Volkswagen on Sunday apologized for financing research that used monkeys to test the health effects of diesel exhaust.
The New York Times reported recently that Volkswagen, with fellow German carmakers Daimler and BMW, paid for an experiment using monkeys in rigged studies meant to produce lower pollution levels.
“The scientific methods used to conduct the study were wrong,” Volkswagen said. “Animal testing is completely inconsistent with our corporate standards. We apologize for the inappropriate behavior that occurred and for the poor judgment of individuals who were involved.”
The apology is the latest fallout from the global emissions cheating scandal that Volkswagen started in 2015 when the company admitted it sold “clean diesel” vehicles containing software designed to cheat U.S. emissions tests.
The automaker faced federal prosecution, costing Volkswagen more than $26 billion in fines.

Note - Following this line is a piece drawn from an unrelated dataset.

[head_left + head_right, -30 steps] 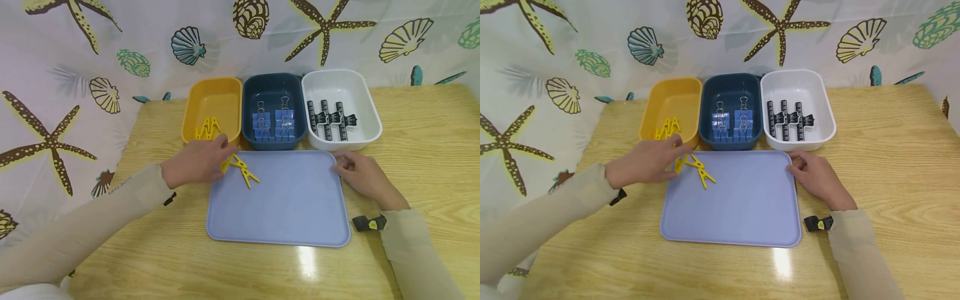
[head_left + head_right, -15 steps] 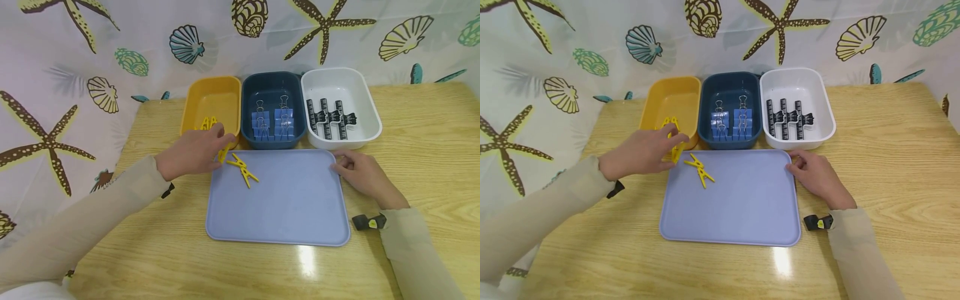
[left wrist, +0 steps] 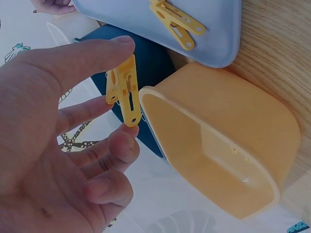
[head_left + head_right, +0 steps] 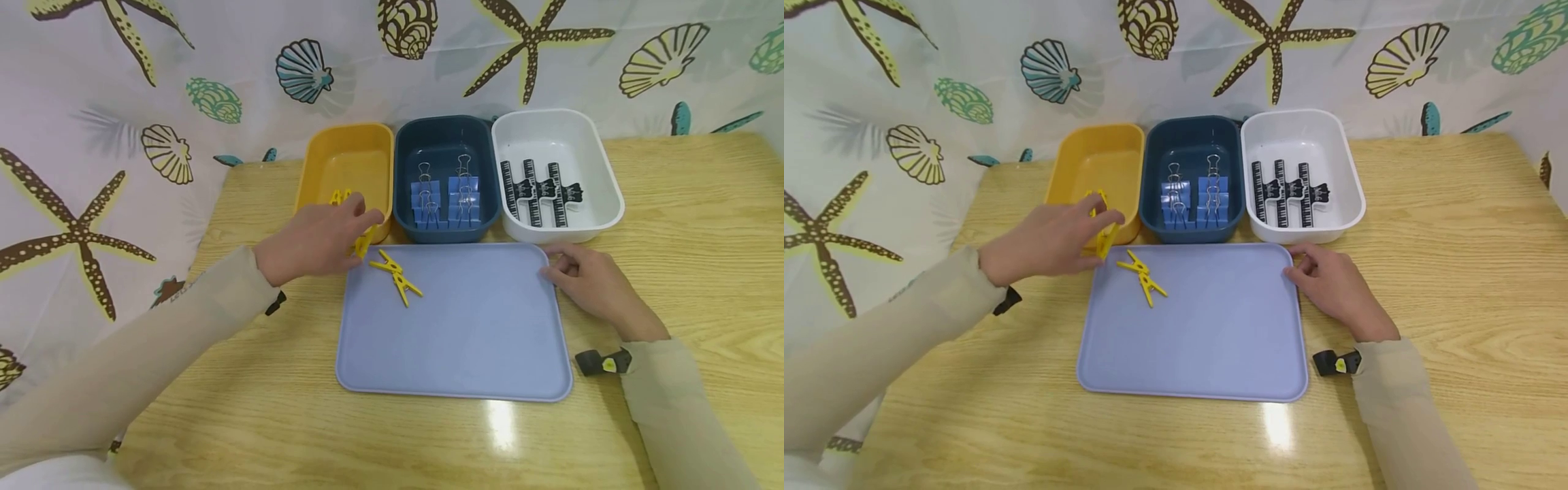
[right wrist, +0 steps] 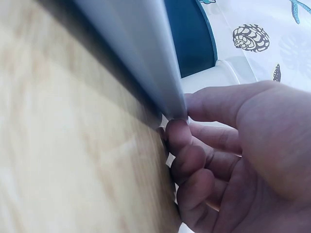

As part of the lab experiments, carried out in 2014, monkeys were forced to squat inside the cars and watch cartoons as they inhaled diesel exhaust for hours.
Researchers would then check the lung tissue of the monkeys to check for inflammation.
The Volkswagen Beetle used in the tests contained software causing it to produce less pollution than the car would exhaust on the road.
The organization that commissioned the study, European Research Group on Environment and Health in the Transport Sector, received all of its funding from Volkswagen, Daimler, and BMW.
Daimler said it will investigate its role in the study.
“We will clarify how the study came about and have launched an investigation,” the company said. “Daimler does neither tolerate nor support unethical treatment of animals. The animal experiments in the study are superfluous and repulsive.”
BMW said Sunday that it “does not carry out any animal experiments,” adding, “The BMW Group did not participate in the mentioned study and distances itself from this study.”